TASK GOAL >>
Somewhere below is a line with "[cam_left_wrist, +0.000s]" and, later, a line with "Of the pictures"; repeat those two lines and all the lines between them, exactly as they are.

Recorded data:
# # # # # # #

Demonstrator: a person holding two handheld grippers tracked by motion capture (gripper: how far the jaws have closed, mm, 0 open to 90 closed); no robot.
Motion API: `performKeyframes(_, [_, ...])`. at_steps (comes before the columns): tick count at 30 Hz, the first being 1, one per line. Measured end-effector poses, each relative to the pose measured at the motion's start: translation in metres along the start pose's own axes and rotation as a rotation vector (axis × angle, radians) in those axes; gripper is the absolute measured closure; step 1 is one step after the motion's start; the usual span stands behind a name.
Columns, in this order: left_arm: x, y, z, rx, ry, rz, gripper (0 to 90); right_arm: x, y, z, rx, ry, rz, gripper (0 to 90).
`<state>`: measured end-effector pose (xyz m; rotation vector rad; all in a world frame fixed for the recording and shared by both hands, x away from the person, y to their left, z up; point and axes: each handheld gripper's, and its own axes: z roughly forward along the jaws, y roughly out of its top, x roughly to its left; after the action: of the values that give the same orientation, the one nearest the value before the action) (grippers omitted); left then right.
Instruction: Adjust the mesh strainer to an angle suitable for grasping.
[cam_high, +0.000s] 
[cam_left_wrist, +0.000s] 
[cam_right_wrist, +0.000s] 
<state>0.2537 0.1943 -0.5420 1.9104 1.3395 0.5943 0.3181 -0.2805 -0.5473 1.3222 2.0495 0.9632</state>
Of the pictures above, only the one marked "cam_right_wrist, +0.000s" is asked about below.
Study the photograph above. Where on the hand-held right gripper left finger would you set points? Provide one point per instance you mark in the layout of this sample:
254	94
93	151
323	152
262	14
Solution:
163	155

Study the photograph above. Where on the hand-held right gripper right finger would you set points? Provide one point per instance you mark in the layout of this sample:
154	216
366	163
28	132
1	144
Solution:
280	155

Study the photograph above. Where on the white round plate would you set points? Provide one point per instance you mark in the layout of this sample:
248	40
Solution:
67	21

# # # # # # #

RESULT OF THIS TASK >>
[cam_left_wrist, +0.000s] 
[cam_right_wrist, +0.000s] 
<state>0.2537 0.1943 -0.5420 1.9104 1.3395 0.5943 0.3181 -0.2805 -0.5473 1.3222 2.0495 0.9632</state>
Of the pictures above, only the one marked "cam_right_wrist, +0.000s" is asked about below.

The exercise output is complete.